• **What the task asks**:
The first line of the data below and every line after it, through the one with "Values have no", must be transcribed without change.

• **Given data**:
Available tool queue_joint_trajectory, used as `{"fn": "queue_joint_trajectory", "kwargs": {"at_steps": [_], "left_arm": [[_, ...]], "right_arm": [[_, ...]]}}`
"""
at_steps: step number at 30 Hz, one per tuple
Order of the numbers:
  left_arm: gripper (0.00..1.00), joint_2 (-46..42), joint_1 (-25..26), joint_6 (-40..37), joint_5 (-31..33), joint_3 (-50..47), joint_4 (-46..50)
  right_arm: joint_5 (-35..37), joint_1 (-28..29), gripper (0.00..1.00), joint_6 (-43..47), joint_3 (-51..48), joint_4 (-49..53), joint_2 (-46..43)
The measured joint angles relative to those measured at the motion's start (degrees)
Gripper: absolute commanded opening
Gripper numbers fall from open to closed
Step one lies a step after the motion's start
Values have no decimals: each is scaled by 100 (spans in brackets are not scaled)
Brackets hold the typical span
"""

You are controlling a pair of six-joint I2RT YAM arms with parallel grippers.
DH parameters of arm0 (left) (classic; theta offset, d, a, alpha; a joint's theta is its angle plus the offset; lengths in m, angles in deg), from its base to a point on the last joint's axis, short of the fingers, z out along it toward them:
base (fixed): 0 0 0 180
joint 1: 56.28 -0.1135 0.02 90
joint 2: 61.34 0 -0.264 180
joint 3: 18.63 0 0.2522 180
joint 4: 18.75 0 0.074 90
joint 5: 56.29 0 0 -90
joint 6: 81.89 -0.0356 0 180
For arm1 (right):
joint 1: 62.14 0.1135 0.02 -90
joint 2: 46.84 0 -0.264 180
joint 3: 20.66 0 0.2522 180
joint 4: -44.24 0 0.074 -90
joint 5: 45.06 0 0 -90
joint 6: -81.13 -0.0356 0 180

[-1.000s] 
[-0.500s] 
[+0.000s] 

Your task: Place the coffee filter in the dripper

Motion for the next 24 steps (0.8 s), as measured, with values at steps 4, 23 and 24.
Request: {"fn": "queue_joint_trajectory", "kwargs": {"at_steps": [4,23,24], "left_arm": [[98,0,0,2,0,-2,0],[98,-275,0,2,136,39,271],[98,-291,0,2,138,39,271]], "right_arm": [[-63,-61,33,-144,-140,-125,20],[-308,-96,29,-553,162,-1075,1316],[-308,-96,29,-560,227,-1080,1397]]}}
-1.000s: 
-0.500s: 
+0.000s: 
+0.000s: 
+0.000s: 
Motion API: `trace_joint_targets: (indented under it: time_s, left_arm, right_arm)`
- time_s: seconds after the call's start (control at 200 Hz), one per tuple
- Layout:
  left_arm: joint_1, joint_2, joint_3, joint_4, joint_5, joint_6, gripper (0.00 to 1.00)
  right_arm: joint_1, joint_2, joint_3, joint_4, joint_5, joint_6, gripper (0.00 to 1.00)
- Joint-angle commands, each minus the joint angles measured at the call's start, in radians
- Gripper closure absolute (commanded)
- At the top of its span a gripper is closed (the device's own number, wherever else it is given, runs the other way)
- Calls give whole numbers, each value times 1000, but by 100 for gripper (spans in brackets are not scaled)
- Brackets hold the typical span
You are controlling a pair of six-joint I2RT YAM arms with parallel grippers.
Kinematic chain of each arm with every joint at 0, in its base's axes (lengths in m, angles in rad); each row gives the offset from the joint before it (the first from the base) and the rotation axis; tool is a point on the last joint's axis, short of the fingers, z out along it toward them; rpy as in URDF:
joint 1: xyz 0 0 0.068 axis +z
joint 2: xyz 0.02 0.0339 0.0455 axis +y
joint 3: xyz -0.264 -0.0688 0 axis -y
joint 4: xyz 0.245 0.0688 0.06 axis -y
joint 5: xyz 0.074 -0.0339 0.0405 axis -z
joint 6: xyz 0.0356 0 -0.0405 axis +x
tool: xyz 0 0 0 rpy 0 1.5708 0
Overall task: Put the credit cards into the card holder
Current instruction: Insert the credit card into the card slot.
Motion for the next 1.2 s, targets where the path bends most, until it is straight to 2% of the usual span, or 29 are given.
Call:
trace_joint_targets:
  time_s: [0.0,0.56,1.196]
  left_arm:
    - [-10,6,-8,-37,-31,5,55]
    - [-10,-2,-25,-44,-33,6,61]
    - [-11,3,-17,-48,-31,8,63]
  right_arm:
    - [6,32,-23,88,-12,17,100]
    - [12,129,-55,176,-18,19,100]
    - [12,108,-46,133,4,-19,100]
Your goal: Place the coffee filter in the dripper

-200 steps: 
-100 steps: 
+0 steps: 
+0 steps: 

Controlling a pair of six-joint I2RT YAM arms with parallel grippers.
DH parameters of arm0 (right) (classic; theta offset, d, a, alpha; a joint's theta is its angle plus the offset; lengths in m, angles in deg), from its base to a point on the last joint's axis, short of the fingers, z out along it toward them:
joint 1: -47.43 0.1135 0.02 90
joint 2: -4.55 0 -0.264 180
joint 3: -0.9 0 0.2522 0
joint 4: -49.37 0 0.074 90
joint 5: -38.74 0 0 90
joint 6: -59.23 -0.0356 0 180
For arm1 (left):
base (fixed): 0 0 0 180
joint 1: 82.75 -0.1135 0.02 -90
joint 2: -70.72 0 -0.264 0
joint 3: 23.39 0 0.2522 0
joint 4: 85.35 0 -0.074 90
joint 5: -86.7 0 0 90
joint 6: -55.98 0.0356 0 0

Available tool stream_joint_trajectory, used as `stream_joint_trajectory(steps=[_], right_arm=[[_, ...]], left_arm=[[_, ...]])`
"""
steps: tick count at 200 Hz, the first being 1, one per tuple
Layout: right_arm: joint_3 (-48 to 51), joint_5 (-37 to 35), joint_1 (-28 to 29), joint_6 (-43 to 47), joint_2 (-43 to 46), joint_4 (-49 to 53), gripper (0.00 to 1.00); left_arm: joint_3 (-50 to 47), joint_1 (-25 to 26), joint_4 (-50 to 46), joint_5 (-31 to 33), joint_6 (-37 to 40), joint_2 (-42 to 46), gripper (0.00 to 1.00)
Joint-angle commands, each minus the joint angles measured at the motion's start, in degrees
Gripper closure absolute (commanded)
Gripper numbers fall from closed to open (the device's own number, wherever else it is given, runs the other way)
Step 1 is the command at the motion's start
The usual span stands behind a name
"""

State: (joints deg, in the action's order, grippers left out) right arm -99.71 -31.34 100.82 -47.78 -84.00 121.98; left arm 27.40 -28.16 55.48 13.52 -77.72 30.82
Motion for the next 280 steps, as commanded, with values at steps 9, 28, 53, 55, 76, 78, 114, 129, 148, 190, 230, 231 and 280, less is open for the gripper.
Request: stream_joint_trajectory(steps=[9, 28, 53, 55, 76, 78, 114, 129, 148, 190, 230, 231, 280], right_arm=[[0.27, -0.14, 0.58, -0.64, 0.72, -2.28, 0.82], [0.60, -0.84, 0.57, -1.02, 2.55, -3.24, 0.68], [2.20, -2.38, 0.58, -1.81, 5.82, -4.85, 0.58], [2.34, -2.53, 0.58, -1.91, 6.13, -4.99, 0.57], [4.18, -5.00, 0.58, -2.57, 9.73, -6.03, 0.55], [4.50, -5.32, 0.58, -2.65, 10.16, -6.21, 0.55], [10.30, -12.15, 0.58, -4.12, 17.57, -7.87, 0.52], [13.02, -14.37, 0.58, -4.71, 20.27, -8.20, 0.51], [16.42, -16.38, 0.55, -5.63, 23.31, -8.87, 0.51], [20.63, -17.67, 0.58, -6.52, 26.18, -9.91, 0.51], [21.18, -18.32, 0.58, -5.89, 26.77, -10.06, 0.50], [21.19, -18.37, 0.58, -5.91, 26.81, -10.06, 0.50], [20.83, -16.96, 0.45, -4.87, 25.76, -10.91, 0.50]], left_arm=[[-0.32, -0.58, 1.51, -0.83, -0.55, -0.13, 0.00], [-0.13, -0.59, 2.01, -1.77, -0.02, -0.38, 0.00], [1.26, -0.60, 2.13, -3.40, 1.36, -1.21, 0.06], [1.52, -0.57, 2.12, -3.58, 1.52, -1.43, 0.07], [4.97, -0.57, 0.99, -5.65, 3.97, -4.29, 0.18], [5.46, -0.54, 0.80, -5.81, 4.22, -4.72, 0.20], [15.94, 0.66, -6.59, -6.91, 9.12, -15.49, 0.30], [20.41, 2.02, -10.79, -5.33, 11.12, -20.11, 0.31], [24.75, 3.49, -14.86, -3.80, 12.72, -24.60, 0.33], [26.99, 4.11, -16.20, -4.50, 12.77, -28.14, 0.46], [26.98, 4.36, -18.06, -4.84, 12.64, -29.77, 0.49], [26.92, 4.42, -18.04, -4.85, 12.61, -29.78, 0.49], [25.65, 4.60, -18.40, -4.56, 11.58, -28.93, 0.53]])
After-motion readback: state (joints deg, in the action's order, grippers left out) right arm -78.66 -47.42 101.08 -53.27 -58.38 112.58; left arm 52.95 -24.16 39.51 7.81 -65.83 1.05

• **Expected answer**:
Available tool queue_joint_trajectory, used as `{"fn": "queue_joint_trajectory", "kwargs": {"at_steps": [_], "left_arm": [[_, ...]], "right_arm": [[_, ...]]}}`
"""
at_steps: step number at 30 Hz, one per tuple
Order of the numbers:
  left_arm: gripper (0.00..1.00), joint_2 (-46..42), joint_1 (-25..26), joint_6 (-40..37), joint_5 (-31..33), joint_3 (-50..47), joint_4 (-46..50)
  right_arm: joint_5 (-35..37), joint_1 (-28..29), gripper (0.00..1.00), joint_6 (-43..47), joint_3 (-51..48), joint_4 (-49..53), joint_2 (-46..43)
The measured joint angles relative to those measured at the motion's start (degrees)
Gripper: absolute commanded opening
Gripper numbers fall from open to closed
Step one lies a step after the motion's start
Values have no decimals: each is scaled by 100 (spans in brackets are not scaled)

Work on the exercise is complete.